2. They may use others to regulate themselves
Some people struggle with internal emotional regulation.
Emotional Regulation
Instead of calming themselves, they may use relationships to do it:
- provoking reactions,
- creating drama,
- demanding attention,
- controlling others.
The other person becomes a tool for their nervous system.
That is unhealthy—and exhausting for the partner.
3. Repetition compulsion
People often repeat familiar relational patterns—even destructive ones.
Repetition Compulsion
Why?
Because familiar feels psychologically “normal,” even when harmful.
So they may move from one partner to the next repeating:
the same script,
with different actors.
4. Lack of insight or accountability
Change usually requires:
- insight,
- remorse,
- accountability,
- sustained effort.
Without those, patterns tend to persist.
Moral Disengagement helps explain why some people continue harmful behavior while feeling justified.

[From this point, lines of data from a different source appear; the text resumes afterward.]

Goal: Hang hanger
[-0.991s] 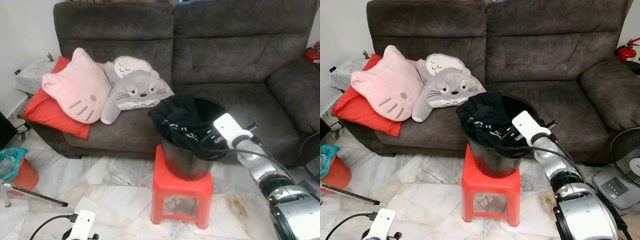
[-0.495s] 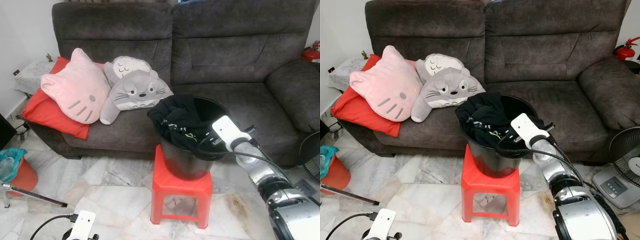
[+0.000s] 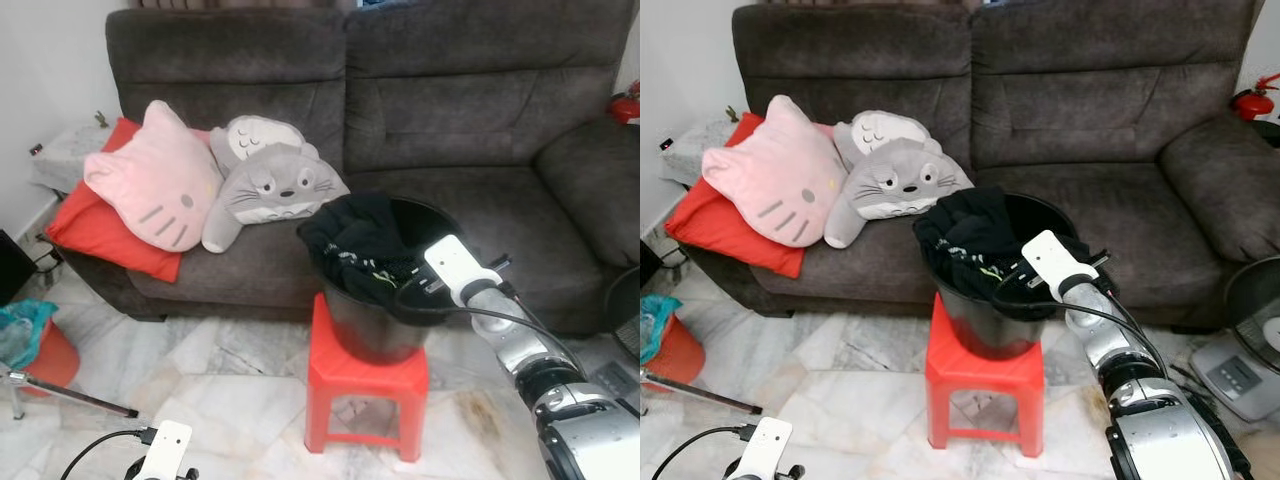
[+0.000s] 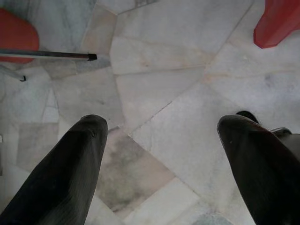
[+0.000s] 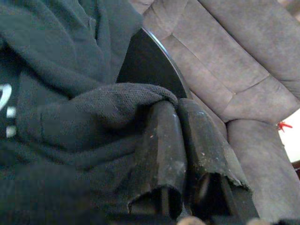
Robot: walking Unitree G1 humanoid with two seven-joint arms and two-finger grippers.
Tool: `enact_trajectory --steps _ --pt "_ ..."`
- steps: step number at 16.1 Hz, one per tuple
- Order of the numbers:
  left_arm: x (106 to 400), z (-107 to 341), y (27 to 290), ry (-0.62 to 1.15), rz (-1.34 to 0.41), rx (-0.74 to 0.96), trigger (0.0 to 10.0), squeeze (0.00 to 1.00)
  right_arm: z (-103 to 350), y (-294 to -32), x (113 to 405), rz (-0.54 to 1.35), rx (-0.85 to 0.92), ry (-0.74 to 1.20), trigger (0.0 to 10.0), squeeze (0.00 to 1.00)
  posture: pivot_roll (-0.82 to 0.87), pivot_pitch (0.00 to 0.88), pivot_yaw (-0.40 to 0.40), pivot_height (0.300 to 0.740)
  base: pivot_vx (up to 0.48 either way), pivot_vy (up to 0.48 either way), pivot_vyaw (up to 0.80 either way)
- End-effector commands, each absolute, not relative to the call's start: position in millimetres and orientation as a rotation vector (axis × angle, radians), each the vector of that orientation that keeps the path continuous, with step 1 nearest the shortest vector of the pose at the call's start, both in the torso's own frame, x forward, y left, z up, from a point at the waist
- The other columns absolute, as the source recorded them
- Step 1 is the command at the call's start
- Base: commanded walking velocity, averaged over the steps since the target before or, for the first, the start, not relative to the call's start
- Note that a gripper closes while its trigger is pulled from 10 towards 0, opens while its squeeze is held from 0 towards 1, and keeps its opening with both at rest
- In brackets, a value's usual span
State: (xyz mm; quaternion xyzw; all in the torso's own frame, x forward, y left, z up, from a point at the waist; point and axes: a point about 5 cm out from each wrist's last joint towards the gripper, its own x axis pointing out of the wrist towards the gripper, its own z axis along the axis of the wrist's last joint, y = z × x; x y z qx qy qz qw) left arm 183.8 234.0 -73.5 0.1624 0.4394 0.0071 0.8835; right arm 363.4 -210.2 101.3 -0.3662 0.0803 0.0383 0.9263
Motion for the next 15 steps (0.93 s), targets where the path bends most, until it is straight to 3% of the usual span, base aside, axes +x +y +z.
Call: enact_trajectory --steps 1,4,15 --pt "181.2 -73.3 239.5 0.920 0.019 0.350 10.0 0.00 105.1 -205.2 365.2 0.083 -0.737 0.140 0.0 0.00 -0.17 0.000 0.090 0.732 0.270 0.000 0.00" --pt "181.3 -73.2 239.5 0.920 0.018 0.351 10.0 0.00 105.2 -205.4 365.1 0.082 -0.736 0.140 0.0 0.00 -0.17 0.000 0.090 0.732 0.269 0.000 0.00" --pt "182.0 -73.1 239.2 0.927 0.008 0.350 10.0 0.00 97.3 -200.2 360.1 0.132 -0.732 0.152 0.0 0.00 -0.17 0.000 0.090 0.732 0.000 0.000 0.00"
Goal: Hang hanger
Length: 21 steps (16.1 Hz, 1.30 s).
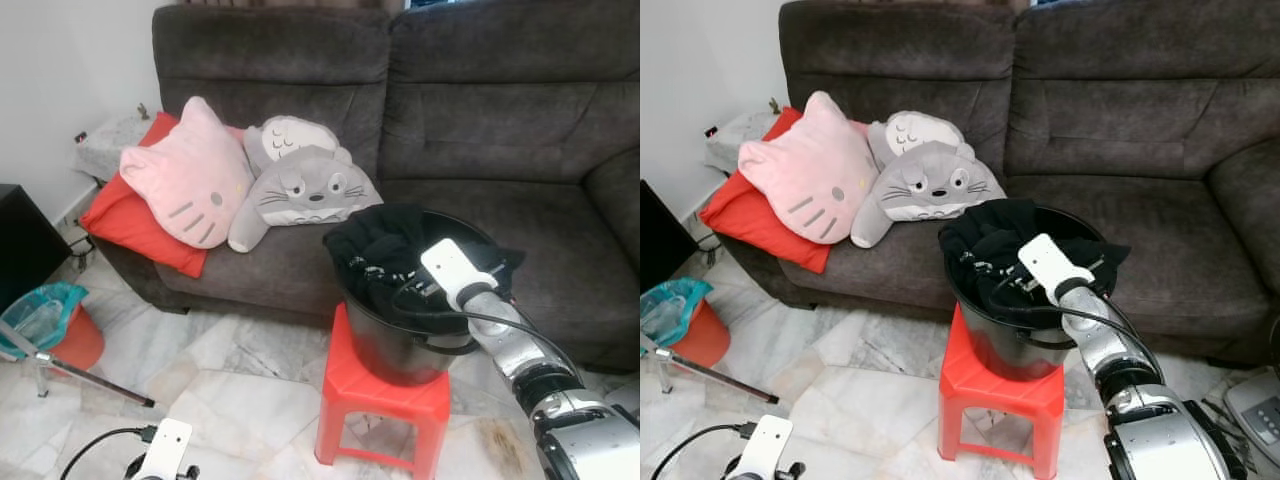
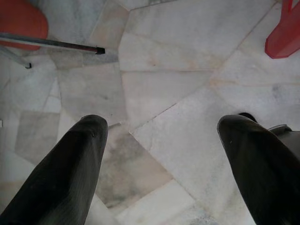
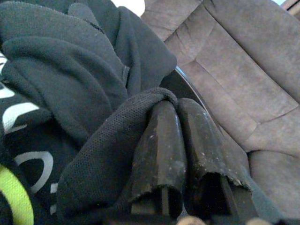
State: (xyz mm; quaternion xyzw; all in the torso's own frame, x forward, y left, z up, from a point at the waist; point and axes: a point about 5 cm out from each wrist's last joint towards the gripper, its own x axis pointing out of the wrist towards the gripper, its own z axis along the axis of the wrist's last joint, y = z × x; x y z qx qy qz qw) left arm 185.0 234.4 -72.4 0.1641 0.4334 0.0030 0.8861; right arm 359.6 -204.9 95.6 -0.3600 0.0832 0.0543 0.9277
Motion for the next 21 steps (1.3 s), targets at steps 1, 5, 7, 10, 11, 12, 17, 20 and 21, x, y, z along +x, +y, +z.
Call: enact_trajectory --steps 1,5,7,10,11,12,17,20,21 --pt "182.0 -73.2 239.2 0.927 0.008 0.348 10.0 0.00 97.3 -199.4 360.2 0.135 -0.733 0.152 0.0 0.00 -0.17 0.000 0.088 0.732 0.000 0.000 0.00" --pt "182.1 -73.3 238.7 0.930 0.004 0.341 10.0 0.00 95.9 -196.1 359.7 0.147 -0.730 0.153 0.0 0.00 -0.16 0.000 0.086 0.732 0.000 0.000 0.00" --pt "182.0 -73.5 238.5 0.933 0.002 0.339 10.0 0.00 93.1 -195.1 358.2 0.152 -0.732 0.162 3.9 0.00 -0.16 0.000 0.086 0.732 0.000 0.000 0.00" --pt "182.1 -73.4 238.5 0.934 0.001 0.336 10.0 0.00 90.6 -199.0 356.7 0.117 -0.712 0.180 10.0 0.00 -0.17 0.000 0.084 0.732 0.000 0.000 0.00" --pt "182.1 -73.4 238.5 0.933 0.001 0.336 10.0 0.00 91.1 -199.9 356.6 0.108 -0.684 0.179 10.0 0.00 -0.17 0.000 0.084 0.732 0.000 0.000 0.00" --pt "181.9 -73.4 238.8 0.933 0.002 0.336 10.0 0.00 92.6 -200.7 356.9 0.097 -0.655 0.174 10.0 0.00 -0.17 0.000 0.085 0.732 0.000 0.000 0.00" --pt "181.3 -73.5 239.5 0.932 0.003 0.338 10.0 0.00 110.0 -186.4 362.5 0.139 -0.633 0.059 10.0 0.00 -0.17 0.000 0.086 0.732 0.000 0.000 0.00" --pt "181.0 -73.7 239.2 0.933 0.003 0.334 10.0 0.00 123.5 -180.6 365.7 0.146 -0.634 0.003 10.0 0.00 -0.17 0.000 0.084 0.732 0.000 0.000 0.00" --pt "181.0 -73.8 238.9 0.933 0.003 0.333 10.0 0.00 125.2 -178.7 365.4 0.157 -0.638 -0.004 10.0 0.00 -0.17 0.000 0.082 0.732 0.000 0.000 0.00"
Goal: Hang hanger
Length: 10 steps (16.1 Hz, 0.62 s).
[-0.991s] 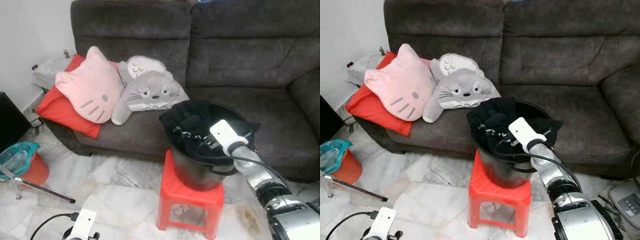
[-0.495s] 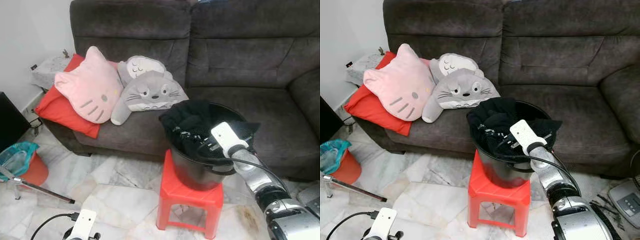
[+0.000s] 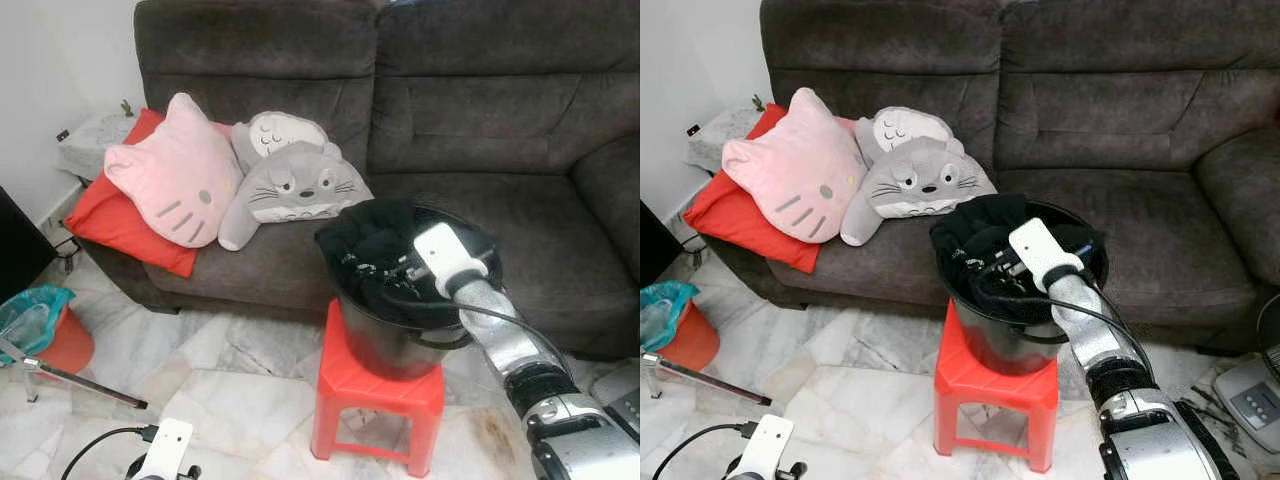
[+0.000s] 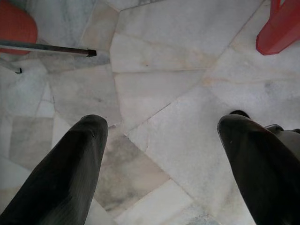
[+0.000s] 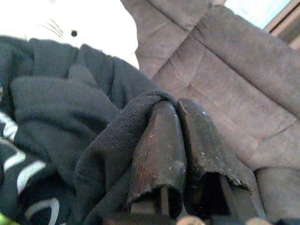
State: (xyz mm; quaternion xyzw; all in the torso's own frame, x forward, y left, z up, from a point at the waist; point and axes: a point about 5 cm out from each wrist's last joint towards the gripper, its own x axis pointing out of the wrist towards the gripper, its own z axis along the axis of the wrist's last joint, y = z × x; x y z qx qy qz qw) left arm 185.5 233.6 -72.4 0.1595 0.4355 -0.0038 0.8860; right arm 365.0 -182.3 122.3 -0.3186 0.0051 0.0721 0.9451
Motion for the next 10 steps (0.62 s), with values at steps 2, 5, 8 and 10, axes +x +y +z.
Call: enact_trajectory --steps 2,5,8,10 --pt "180.9 -73.9 238.4 0.933 0.002 0.328 10.0 0.00 124.7 -175.0 362.1 0.172 -0.651 -0.007 10.0 0.00 -0.17 0.000 0.079 0.732 0.000 0.000 0.00" --pt "181.0 -74.0 237.8 0.932 0.000 0.323 10.0 0.00 125.3 -169.4 356.3 0.187 -0.647 -0.023 10.0 0.00 -0.17 0.000 0.078 0.732 0.000 0.000 0.00" --pt "181.2 -74.1 237.2 0.934 -0.004 0.323 10.0 0.00 122.3 -147.9 349.8 0.319 -0.640 -0.030 10.0 0.00 -0.18 0.000 0.075 0.732 0.000 0.000 0.00" --pt "181.1 -74.3 236.9 0.935 -0.004 0.322 10.0 0.00 120.9 -135.4 347.6 0.397 -0.653 -0.041 10.0 0.00 -0.17 0.000 0.074 0.732 0.000 0.000 0.00"
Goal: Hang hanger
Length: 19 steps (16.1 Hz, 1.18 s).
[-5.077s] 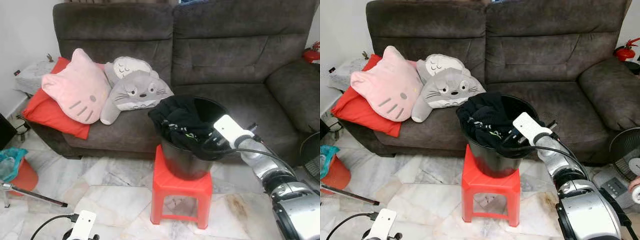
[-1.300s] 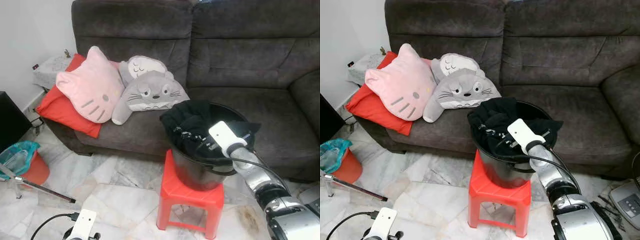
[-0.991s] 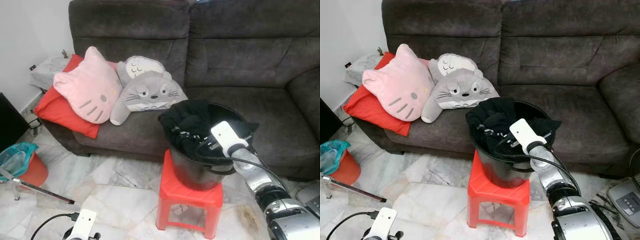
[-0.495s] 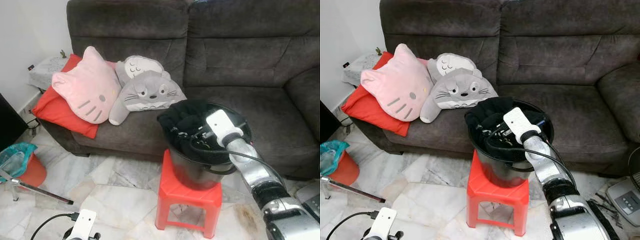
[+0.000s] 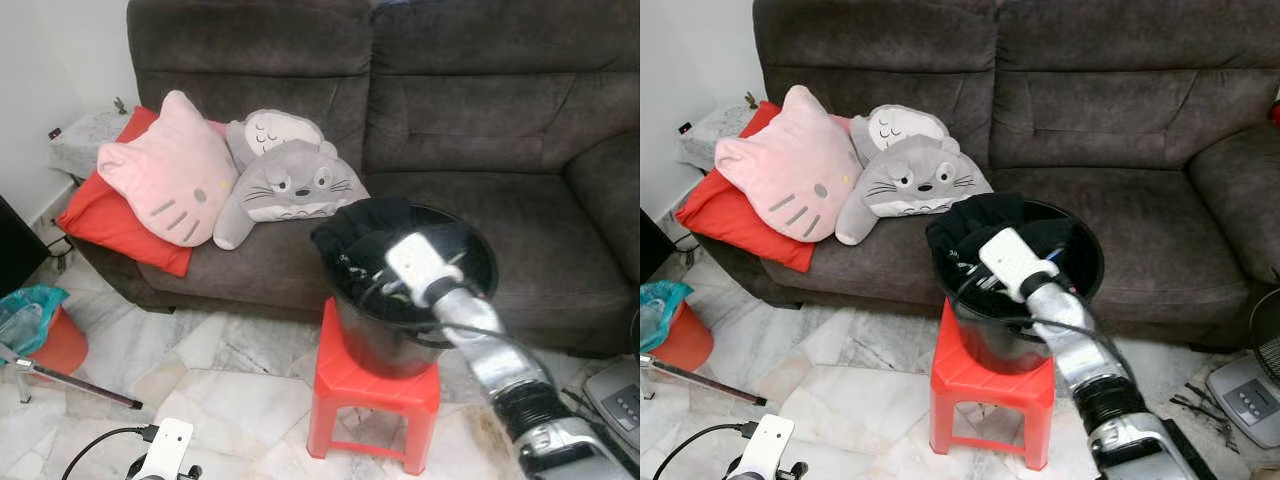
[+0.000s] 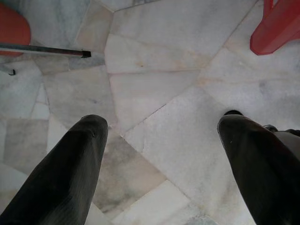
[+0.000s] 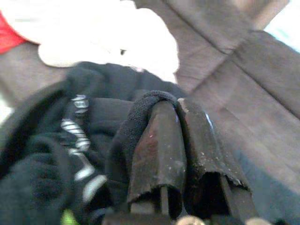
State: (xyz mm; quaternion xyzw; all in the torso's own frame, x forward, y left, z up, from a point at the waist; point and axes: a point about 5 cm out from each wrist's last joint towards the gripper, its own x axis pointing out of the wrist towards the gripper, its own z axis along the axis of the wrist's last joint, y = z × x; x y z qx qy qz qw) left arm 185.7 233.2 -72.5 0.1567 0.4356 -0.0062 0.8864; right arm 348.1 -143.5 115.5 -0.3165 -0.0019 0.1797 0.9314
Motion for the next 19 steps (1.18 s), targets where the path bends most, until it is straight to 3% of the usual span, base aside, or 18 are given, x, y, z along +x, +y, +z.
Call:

“They just find new supply” — often, yes
Many survivors notice:
once one relationship ends, another begins quickly.
Why?
Because what they may miss most is not you specifically—
but the function you served:
- emotional regulation,
- admiration,
- caretaking,
- conflict fuel,
- control.
That can feel painful to realize—but also clarifying.
The important shift for survivors
At first:
“Why wasn’t I enough?”
Later:
“This pattern likely would have repeated with anyone.”
That shift matters.
It moves the story from:
your worth
to
their pattern.
And those are very different things.
A useful reframe:
You were not “replaceable.”
You were witnessing a repetitive system—and stepping out of it.